Cenzic 232 Patent
Paid Advertising
web application security lab

Preventing XSS Using Data Binding

Stefano Di Paola sent me an interesting email the other day. Honestly, it took me a good hour of playing with it before I finally wrapped my brain around what was going on. Using data binding he can make JavaScript attach user content to the page while validating that it does not contain active content. That is, styles are okay, but JavaScript is not. Very interesting. Here’s the demo (warning, not for the technically feint of heart).

Stefano asked me to give my report on the good and the bad. The good is, this is pretty damned good at stopping XSS. It probably won’t stop abuse of styles that position themselves over other people’s content, but it would stop a good deal if not all XSS if implemented properly. That’s the good news (and that’s very good news for most people). Here’s the bad news.

The bad news is that it requires JavaScript to work. If you don’t have JS installed, forget it. That’s bad news for security people, bad news for accessibility, and even worse news for robots who are trying to get contextual understanding of the page. It also forces the bottom of the page to be where the user generated content is. That’s also bad for SEO because it means the most relevant content is at the very last part of the page. Depending on how the page is built and the spider, this may fall off the size limits of the robot. Not good. Lastly, it would reap havoc on lots of those poor web application scanners. They would light up like Christmas trees because there is NO output encoding done. None. Zip. It’s funny to make web application scanners have false positives, but it’s also a pain in the butt if you’re the operator of said scanner. Herein lies one of the advantages of scanners that use built in rendering engines (forgiving any other issues they may have).

So where would this be useful? Think about all those web2.0 applications out there that have to put dynamic content on the page, don’t have to worry about spiders, robots, and need to make sure that what they output is okay no matter what encoding, or any other craziness that users may put in. I’m not advocating being sloppy, and there may be other issues here that I haven’t found, but thus far, it’s looking like a promising technology. Very nice work by Stefano!

26 Responses to “Preventing XSS Using Data Binding”

  1. kuza55 Says:

    I talked to Stefano about this before, and I really like the idea; since it enforces the separation of code and data, and the whole reason we’re in this mess is because we have no effective way to separate them.

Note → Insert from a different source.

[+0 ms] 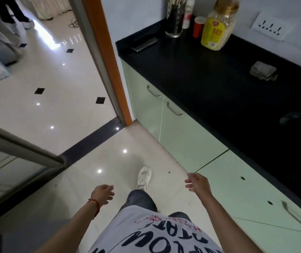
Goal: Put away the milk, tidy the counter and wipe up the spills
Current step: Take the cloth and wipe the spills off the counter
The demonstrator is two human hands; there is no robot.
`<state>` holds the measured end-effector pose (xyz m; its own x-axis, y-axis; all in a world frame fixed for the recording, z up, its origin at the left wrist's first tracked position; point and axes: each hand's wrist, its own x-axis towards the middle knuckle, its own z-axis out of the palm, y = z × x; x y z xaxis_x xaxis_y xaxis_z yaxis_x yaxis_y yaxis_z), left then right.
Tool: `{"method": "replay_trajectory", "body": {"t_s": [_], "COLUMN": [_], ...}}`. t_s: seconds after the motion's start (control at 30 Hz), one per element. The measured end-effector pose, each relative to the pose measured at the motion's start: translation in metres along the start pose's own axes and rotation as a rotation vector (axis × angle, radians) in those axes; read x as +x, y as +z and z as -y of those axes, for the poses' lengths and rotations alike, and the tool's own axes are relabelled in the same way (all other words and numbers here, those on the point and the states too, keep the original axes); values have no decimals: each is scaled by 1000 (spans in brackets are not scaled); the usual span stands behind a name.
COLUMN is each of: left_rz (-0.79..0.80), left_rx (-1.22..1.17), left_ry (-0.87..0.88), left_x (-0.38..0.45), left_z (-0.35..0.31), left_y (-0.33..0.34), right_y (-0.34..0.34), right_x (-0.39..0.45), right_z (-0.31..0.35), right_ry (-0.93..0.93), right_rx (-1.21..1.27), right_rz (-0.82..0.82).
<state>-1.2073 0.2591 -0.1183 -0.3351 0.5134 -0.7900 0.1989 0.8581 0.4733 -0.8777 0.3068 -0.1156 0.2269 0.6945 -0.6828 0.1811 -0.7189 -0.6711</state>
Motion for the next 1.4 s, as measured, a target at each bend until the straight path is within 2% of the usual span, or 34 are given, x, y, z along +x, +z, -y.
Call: {"method": "replay_trajectory", "body": {"t_s": [0.2, 0.37, 0.57, 0.67, 0.8, 0.9, 1.0, 1.1, 1.23, 1.4], "left_rz": [80, 207, 371, 407, 411, 278, 151, 78, 25, 2], "left_rx": [109, 324, 468, 553, 662, 857, 1113, 1247, 1321, 1291], "left_ry": [120, 335, 737, 972, 1191, 1331, 1285, 1247, 1279, 1294], "left_x": [70, 99, 91, 81, 88, 100, 119, 138, 146, 146], "left_z": [-118, -244, -372, -416, -456, -476, -485, -483, -480, -482], "left_y": [5, 19, 63, 95, 148, 185, 208, 216, 218, 220], "right_y": [5, 4, -8, -23, -53, -80, -112, -149, -192, -222], "right_x": [49, 65, 71, 81, 109, 137, 168, 200, 252, 311], "right_z": [56, 102, 163, 190, 215, 231, 253, 281, 301, 316], "right_ry": [37, 54, -69, -122, -166, -194, -172, -150, -191, -188], "right_rx": [117, 283, 497, 528, 538, 430, 253, 95, -213, -620], "right_rz": [-105, -217, -332, -430, -515, -567, -670, -756, -827, -732]}}
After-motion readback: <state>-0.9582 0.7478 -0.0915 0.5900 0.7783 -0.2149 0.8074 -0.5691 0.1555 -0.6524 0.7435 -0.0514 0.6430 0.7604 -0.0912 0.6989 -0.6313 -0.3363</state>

    The only issue I was able to find with that (but not quite able to exploit) demo is that since you can specify the character set, you can specify a character set where the plaintext tag is not interpreted as an actual plaintext tag, e.g. a fixed width 16 bit encoding like UCS-2, or similar, and then have your payload UCS-2 encoded. But this could easily be fixed, either by not allowing non-unicode character sets (and lets face it, there are no sites where you are allowed to control the charset which is returned anyway, so this is a non-issue), or using a library to convert the plaintext tag to the appropriate charset.

  2. Dean Brettle Says:

    This approach is definitely interesting, but the only case where I think it makes sense is for user-provided style (and maybe URL) attributes. Here’s why:

    The developer still needs to identify and pass all the user-provided content through something (one of the addBind* functions) on the server-side to be used with this technique. Those functions do some simple text processing on the content before injecting it at the end of the document. If you are going to do that, why not actually clean the content on the server-side and not deal with the disadvantages that RSnake mentioned? That is relatively easy to do for plain text (note: the approach doesn’t allow for user-provided HTML), comments, and most attributes. Just escape a few characters.

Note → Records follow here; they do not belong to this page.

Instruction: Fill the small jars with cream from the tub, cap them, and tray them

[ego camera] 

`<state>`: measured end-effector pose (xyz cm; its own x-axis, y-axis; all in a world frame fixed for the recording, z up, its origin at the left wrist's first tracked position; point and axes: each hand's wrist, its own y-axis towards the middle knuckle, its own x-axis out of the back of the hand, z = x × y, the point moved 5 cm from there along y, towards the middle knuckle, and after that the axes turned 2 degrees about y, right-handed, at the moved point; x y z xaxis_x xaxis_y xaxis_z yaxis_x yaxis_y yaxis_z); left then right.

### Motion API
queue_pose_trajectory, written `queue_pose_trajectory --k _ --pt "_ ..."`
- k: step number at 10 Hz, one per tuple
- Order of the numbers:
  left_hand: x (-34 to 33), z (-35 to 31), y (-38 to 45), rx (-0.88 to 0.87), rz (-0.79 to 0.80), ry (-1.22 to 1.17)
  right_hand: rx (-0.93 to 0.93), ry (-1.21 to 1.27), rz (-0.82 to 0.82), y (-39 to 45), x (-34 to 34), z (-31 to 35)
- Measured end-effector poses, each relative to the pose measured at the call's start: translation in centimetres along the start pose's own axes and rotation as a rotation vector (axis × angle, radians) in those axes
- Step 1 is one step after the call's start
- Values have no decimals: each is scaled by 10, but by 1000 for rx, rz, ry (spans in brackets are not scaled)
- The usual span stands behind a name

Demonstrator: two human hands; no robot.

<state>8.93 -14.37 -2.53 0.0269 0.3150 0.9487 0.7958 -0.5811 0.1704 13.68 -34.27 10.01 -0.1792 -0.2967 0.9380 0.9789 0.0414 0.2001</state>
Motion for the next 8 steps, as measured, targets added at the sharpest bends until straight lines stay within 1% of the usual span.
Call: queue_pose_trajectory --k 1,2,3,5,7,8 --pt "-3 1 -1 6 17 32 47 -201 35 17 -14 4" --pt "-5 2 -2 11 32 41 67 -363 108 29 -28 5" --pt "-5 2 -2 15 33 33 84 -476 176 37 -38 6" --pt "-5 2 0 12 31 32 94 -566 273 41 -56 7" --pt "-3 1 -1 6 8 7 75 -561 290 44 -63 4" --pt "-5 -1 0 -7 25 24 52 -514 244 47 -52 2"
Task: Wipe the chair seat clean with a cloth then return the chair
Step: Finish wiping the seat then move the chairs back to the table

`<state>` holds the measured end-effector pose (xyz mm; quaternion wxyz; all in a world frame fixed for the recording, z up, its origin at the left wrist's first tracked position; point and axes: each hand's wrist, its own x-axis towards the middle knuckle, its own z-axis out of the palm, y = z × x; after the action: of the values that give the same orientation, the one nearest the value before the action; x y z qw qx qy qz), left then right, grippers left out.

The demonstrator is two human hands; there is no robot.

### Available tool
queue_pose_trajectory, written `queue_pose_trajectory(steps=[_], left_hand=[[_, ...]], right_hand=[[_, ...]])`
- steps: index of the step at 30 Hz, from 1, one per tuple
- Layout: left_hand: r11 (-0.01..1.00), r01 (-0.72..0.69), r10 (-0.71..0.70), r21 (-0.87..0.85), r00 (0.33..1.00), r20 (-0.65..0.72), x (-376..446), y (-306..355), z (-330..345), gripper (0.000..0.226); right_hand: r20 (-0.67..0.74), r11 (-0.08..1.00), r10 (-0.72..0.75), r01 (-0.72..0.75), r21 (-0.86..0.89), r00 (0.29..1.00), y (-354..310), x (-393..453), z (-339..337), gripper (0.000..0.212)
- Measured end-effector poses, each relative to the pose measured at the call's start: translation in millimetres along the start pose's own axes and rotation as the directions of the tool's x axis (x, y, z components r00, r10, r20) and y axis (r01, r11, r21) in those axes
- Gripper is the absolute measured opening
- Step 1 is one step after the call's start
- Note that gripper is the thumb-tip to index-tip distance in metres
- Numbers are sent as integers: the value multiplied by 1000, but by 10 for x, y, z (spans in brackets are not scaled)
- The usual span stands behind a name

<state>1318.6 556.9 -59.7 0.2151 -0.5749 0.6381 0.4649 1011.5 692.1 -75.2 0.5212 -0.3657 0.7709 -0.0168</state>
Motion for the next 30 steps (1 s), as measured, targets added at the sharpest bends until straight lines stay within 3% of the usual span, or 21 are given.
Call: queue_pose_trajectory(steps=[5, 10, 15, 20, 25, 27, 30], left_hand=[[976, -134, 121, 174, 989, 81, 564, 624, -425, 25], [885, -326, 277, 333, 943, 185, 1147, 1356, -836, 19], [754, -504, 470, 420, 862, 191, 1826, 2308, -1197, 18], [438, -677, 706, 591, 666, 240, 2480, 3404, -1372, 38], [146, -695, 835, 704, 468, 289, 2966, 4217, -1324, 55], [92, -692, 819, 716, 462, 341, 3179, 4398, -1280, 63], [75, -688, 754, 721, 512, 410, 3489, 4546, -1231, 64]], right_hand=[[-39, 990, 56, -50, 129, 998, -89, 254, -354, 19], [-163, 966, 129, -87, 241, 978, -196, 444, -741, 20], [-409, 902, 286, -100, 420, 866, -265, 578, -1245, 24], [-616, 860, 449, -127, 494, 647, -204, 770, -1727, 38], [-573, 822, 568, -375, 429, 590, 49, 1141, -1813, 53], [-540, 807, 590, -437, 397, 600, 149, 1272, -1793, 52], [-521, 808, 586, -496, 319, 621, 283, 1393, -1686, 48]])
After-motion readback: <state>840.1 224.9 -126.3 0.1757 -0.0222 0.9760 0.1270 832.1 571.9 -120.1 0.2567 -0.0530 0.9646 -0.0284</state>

    The exceptions are style and URL attributes. Whether the value of those attributes are dangerous can depend on exactly how the browser parses them. Stefano’s approach elegantly bypasses this issue by letting the browser do the parsing and then filtering the resulting objects on the client-side.

    For URLs, a simple whitelist of protocols is sufficient for most apps, and that can be implemented on the server-side pretty easily as well (i.e. make sure the URL starts with a valid prefix). Styles are harder to whitelist on the server-side because you don’t normally want to run a CSS parser there. That’s why Stefano’s approach is a *big* win for style attributes.

    Moreover, if you only use Stefano’s approach for style attributes, you don’t suffer any of the disadvantages in terms of accessibility and SEO.

  3. Pablo Says:

    If this is an anti-XSS defense how exactly is it a problem if it only works if JS is enabled?

  4. Stefano Di Paola Says:

    @RSnake :
    The javascript approach is just a proof of concept on what we could do if a separation of trusted/untrusted data is applied when dealing with user data. My aim was to publish a paper on september with a deep analisys on what could be prevented and what not with a logical data separation approach.

    For all the drawbacks you mentioned, I agree at all! But, if we could find a way to build it as a standard i think it could be understood by every automatic scanner and search engine bot.

    @Kuza55: Thank you Kuza55, the charset parameter was just a way to demonstrate that problems like google had with the utf-7 XSS error page, wouldn’t have take place, if data binding prepared statements were applied.

    @Dean: About mixed Html user data, you could apply some preprocessing stage too. Have a look at the poc implemented in test.html page (only works with Firefox), you can give a white list array of html or also you can simply stop potentially dangerous attributes and markups.
    About the Style stuff, it’s the same. If the developer wants the user to modify only the colour of a specific markup it could be easily implemented in the preprocessing stage.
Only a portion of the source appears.